戦姫絶唱シンフォギア ~守護の剣は幼馴染を救いたい~ 作:きりやんやん
「ぐっ……! みんな、しっかりして!」
ガングニールの光を辛うじて維持する天羽奏は、ギアを強制解除されて崩れ落ちた響、クリス、翼、そして切歌と調の体を次々と支え起こした。
「奏さん、でも海斗がっ……未来がっ!」
「海斗にはアロンダイトがある! 私たちがここにいたら足手まといになるだけだ、早く下がるぞ!」
奏は響たちを連れ、戦闘の余波が及ばない安全圏へと一目散に後退していく。
ギアを失った彼女たちにとって、今の異様な空間から離れることが最優先だった。
その背後で、海斗は一人、アロンダイトの白銀の光を纏いながら、神鏡を纏った小日向未来と対峙し続けていた。
「どうして……どうして誰もかれも私たちの邪魔をするの……!」
海底から浮上を始めたフロンティアの轟音が響き渡る中、未来は狂気に満ちた瞳を大きく見開き、甲高い声で叫び声を上げる。
「私を見てよ!どうしてあの女の人たちを庇うの!?私だけを見て愛して、私以外の人間なんて全員消えていなくなればいいのに……っ!ねえ、海斗くん、私を拒絶するなら、いっそあなたも、この世界も、全部まとめて壊して二人きりになりましょう……あは、あははははっ!」
愛憎と独占欲が限界まで煮詰まった、底知れぬメンヘラじみた言動の数々。
未来は怒りと狂乱のままに、すべてを焼き尽くすための巨大な紫色の光線を海斗に向けて放った。
「未来……っ!」
海斗の脳裏で、覚醒しかけたフィーネの冷徹な意識と、未来を救いたいという自身の強い意志が激しくせめぎ合う。

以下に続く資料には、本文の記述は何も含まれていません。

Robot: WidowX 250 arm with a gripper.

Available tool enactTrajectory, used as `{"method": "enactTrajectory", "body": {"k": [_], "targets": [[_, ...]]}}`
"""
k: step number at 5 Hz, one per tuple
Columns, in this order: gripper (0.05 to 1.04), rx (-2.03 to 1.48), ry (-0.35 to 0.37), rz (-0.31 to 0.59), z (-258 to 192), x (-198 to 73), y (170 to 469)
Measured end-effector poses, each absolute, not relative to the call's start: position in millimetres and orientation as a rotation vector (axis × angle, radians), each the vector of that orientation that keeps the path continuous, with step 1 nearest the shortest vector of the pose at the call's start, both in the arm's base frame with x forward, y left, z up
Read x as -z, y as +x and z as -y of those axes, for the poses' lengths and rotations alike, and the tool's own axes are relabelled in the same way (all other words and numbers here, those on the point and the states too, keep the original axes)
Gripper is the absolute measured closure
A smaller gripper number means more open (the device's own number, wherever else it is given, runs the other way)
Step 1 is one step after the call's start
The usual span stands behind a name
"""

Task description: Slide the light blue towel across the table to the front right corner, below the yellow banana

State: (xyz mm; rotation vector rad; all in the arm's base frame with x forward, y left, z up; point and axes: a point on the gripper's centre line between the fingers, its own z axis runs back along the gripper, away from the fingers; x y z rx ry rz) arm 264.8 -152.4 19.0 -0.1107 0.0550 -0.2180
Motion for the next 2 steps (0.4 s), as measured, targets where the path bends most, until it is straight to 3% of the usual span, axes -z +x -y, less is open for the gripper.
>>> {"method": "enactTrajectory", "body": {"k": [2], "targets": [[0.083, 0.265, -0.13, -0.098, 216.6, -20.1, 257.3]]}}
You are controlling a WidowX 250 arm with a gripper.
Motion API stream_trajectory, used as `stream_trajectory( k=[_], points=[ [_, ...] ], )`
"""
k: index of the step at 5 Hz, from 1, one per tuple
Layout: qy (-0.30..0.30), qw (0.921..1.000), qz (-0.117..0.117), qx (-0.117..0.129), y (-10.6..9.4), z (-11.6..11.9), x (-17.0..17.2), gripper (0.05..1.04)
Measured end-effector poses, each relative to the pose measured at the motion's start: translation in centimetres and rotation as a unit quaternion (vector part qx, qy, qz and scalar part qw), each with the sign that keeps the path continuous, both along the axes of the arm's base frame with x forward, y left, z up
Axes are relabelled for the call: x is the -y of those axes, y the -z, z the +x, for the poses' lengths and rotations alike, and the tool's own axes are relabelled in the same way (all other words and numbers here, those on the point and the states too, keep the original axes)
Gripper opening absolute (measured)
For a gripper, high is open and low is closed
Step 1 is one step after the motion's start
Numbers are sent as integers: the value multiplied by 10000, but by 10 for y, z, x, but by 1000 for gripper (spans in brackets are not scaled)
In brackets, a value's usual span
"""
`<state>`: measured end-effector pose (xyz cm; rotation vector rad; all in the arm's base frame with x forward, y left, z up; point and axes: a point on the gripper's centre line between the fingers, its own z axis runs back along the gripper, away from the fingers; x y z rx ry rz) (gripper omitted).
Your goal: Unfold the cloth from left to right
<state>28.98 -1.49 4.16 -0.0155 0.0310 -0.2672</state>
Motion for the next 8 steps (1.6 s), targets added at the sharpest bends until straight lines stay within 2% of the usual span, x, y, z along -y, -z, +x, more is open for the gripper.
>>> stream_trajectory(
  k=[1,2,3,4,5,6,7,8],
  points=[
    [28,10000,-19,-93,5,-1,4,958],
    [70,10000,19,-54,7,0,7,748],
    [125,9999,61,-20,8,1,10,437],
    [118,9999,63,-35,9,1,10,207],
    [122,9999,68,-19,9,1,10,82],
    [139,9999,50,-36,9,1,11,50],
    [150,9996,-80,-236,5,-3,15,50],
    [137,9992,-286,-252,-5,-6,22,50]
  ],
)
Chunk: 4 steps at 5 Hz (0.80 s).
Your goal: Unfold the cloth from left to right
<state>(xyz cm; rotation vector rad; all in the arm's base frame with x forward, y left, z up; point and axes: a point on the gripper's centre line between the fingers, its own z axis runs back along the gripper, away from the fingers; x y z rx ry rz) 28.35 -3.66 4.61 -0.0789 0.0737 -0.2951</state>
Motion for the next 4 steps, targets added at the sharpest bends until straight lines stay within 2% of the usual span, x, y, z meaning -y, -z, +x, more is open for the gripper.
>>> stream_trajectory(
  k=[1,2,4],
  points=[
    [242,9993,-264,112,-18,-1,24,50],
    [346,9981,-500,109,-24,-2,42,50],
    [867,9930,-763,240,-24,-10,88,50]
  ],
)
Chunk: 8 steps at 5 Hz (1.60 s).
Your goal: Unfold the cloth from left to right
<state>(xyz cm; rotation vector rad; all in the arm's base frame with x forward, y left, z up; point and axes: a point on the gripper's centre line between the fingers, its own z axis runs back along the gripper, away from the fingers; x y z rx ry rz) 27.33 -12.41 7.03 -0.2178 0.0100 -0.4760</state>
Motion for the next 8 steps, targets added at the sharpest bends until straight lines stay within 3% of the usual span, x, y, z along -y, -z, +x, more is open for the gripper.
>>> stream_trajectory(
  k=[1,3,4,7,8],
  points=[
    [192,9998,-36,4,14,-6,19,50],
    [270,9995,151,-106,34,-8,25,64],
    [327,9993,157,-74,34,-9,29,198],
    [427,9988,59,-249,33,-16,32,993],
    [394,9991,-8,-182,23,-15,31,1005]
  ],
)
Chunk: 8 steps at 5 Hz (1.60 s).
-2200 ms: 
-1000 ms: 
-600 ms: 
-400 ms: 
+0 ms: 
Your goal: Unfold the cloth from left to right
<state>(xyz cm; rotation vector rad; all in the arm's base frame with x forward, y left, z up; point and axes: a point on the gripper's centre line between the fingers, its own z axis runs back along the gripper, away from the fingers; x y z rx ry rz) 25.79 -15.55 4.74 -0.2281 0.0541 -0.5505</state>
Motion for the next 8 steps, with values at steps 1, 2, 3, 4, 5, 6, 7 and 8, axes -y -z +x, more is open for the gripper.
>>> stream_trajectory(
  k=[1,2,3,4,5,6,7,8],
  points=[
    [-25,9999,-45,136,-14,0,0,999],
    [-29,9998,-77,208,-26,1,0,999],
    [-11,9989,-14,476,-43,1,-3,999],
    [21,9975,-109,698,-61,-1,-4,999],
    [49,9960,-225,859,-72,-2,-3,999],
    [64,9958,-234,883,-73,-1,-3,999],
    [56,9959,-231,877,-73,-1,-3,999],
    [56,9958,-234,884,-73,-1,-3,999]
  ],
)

だが、圧倒的な「護る意志」が海斗の右腕を突き動かした。
——ズオォォォンッ!!
放たれたアロンダイトの障壁が、未来の狂気の光線を完全に捉える。
そして次の瞬間、アロンダイトの持つ「守護の力」が、受け止めた膨大なエネルギーを、そっくりそのまま未来へと跳ね返した。
「なっ……!?」
自分の放った最強のエネルギーが数倍に膨れ上がって押し寄せてくる光景に、未来は息を呑む。

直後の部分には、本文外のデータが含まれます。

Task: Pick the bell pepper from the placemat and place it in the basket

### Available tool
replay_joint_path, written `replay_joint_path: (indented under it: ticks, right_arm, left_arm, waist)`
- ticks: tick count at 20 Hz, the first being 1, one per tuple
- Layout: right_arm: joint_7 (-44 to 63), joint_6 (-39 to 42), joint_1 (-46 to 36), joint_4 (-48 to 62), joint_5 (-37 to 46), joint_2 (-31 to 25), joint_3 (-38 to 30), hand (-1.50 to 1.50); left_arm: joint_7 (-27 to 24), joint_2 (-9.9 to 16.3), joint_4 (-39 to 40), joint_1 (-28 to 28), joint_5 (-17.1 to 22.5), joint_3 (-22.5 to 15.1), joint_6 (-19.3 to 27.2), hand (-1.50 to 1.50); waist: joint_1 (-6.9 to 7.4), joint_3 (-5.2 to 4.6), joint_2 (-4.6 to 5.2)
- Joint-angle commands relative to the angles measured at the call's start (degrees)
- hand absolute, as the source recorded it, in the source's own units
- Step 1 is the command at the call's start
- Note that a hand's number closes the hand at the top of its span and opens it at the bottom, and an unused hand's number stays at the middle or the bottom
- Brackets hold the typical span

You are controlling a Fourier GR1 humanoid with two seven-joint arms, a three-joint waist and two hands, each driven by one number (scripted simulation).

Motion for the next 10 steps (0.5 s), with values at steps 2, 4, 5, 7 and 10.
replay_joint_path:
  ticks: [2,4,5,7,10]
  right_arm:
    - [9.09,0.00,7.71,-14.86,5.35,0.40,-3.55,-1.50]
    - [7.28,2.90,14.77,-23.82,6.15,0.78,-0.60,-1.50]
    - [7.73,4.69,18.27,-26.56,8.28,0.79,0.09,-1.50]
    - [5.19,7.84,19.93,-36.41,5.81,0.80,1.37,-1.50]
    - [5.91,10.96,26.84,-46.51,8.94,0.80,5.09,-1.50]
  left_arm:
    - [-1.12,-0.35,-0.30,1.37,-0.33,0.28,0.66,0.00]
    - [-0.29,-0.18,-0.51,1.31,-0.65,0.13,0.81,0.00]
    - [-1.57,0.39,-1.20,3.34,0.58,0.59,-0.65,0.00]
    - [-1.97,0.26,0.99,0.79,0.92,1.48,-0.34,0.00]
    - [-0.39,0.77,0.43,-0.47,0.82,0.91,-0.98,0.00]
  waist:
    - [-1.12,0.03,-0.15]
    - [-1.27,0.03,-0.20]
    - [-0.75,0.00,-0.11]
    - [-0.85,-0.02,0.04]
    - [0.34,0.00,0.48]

回避する暇もなく、跳ね返された光線が未来の全身を直撃した。
——パキィィンッ……! バリィィンッ!!
未来を包み込んでいたシェンショウジンの紫色の装甲が、耐えきれずに関節から粉々に砕け散っていく。
圧倒的なフォニックゲインの反動と衝撃に耐えきれず、未来は「きゃああっ!」という悲鳴と共に変身を強制解除され、その場に力なく崩れ落ちた。
「未来……っ!」
海斗が駆け寄り、意識を失いかけた未来の体をしっかりと受け止める。
その頭上では、海底深くから浮上した巨大な聖域——『フロンティア』が、禍々しくも神々しい光を放ちながら、ついに完全にその全貌を現していた。
「——キタァァァァァッ!! これだ! これぞ我が悲願の到達点だぁっ!!」
上空で待機していたエアキャリアのデッキから、ウェル博士が身を乗り出し、狂喜乱舞の声を上げていた。彼は両手を大きく広げ、嬉しさのあまり涙を浮かべながら、全身でその歓喜を爆発させている。
「見たまえ! この完璧なまでの神の御業を! 私の理論が、私の力が、世界を新しく書き換えるのだよハハハハハッ!!」
興奮を抑えきれないウェル博士は、マリアの制止も聞かず、自ら小型艇に飛び乗ると、目覚めたばかりの巨大なフロンティアの中枢へと向けて狂ったように突っ込んでいく。
裏切られた少女が倒れ、古の聖域がその口を開き、運命の歯車が音を立てて加速していく中、海斗は腕の中の未来を強く抱きしめ、歯を食いしばるのだった。